# Need to verify my solutions to some continuous time Markov Chains problems

I am self studying continuous time Markov Chains. The book unfortunately does not contain solutions to the problems. I am writing the problems and my answers to them, and kindly tell me if they are correct.

Problem 1: Consider a population comprising a fixed number $N$ of individuals. Suppose that at time $t=0$, there is exactly one infected individual and $N-1$ susceptible individuals in the population. Once infected, an individual remains in that state forever. In any short time interval of length $h$, any given infected person will transmit the disease to any given susceptible person with probability $\alpha h+o(h)$.(The parameter $\alpha$ is the individual infection rate.) Let $X(t)$ denote the number of infected individuals in the population at time $t > 0$. Then, $X(t)$ is a pure birth process on the states $0,1,... , N$. Specify the birth parameters.

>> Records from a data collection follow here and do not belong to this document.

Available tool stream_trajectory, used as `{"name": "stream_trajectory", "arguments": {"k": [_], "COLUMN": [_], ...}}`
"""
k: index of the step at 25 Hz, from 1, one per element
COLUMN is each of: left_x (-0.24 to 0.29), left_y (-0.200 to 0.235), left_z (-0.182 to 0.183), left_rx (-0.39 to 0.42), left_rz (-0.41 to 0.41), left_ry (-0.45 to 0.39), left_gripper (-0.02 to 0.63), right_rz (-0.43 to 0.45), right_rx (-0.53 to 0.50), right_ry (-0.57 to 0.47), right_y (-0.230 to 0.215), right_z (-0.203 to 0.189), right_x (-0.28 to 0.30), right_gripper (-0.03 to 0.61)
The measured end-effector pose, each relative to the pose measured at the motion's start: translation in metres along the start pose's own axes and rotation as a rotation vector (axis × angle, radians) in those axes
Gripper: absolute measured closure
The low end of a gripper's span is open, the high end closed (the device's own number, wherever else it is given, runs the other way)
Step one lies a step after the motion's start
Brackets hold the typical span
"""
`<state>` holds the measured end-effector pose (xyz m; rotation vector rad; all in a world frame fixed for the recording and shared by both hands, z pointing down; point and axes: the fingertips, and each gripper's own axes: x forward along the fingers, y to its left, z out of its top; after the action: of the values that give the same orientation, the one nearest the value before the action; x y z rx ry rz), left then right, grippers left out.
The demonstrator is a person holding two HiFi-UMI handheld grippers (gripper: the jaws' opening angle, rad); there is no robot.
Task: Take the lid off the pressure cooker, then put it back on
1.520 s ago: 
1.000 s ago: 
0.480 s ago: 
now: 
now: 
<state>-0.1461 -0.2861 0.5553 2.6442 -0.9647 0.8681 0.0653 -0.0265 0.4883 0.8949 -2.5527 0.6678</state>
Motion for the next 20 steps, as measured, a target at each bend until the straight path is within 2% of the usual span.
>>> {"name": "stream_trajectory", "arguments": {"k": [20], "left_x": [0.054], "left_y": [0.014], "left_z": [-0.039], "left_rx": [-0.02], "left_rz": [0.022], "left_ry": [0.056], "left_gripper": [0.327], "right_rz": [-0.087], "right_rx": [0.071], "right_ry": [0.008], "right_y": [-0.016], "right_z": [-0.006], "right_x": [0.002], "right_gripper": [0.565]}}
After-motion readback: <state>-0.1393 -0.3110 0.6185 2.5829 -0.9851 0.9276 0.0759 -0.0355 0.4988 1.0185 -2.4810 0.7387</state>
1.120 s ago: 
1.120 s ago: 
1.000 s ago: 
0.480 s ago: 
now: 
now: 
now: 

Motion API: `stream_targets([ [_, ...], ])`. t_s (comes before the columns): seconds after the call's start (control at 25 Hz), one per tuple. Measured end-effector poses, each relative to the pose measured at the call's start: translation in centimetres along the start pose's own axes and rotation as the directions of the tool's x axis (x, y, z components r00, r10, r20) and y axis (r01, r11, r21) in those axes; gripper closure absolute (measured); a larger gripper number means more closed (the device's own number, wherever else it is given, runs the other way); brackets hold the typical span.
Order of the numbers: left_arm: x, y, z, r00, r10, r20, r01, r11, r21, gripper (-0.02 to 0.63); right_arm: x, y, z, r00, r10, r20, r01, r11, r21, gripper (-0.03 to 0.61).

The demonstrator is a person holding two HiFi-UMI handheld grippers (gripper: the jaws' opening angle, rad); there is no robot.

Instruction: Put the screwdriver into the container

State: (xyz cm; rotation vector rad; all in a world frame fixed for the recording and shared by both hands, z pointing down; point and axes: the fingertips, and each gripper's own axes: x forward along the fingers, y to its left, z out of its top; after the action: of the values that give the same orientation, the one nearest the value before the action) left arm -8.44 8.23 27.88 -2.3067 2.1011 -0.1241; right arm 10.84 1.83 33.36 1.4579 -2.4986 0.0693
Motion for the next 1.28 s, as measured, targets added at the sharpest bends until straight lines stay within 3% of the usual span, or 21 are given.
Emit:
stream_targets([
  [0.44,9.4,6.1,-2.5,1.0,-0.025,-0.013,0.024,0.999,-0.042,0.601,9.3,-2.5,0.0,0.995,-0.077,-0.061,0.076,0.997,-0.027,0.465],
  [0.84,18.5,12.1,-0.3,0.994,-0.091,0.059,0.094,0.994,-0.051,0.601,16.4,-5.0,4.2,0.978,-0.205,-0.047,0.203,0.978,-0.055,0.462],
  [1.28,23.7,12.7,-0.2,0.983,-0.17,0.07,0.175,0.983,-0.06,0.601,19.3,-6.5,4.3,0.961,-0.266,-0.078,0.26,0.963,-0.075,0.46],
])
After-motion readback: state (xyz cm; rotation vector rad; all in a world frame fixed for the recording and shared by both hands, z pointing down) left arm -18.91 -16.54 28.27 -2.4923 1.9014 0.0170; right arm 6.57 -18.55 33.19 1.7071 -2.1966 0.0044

Answer: For $k\geq1$, $$P[X(t+h)-X(t)=1|X(t)=k]=k(N-k)(\alpha h + o(h))$$ since to increase the number of infected individuals by $1$ I have to choose $1$ infected individual (out of $k$ choices) and $1$ susceptible individual (out of $N-k$ choices) so the birth parameters are $\lambda_k=k(N-k)\alpha$ for $1\leq k\leq N-1$ and $\lambda_k=0$ otherwise.

But one can also argue in this way: if $X(t)=k$ (and hence number of susceptible individuals is $N-k$), it does not matter "who" gives the disease. It only maters that out of $N-k$ susceptible individuals, one has to be chosen as that person gets the disease. So $$P[X(t+h)-X(t)=1|X(t)=k]=(N-k)(\alpha h+o(h))$$Which of these two viewpoints is credible? I think the first one is credible because of the sentence "In any short time interval of length $h$, any given infected person will transmit the disease to any given susceptible person with probability $\alpha h+o(h)$", so it sort of fixes a "disease-spreader" and a "disease-catcher".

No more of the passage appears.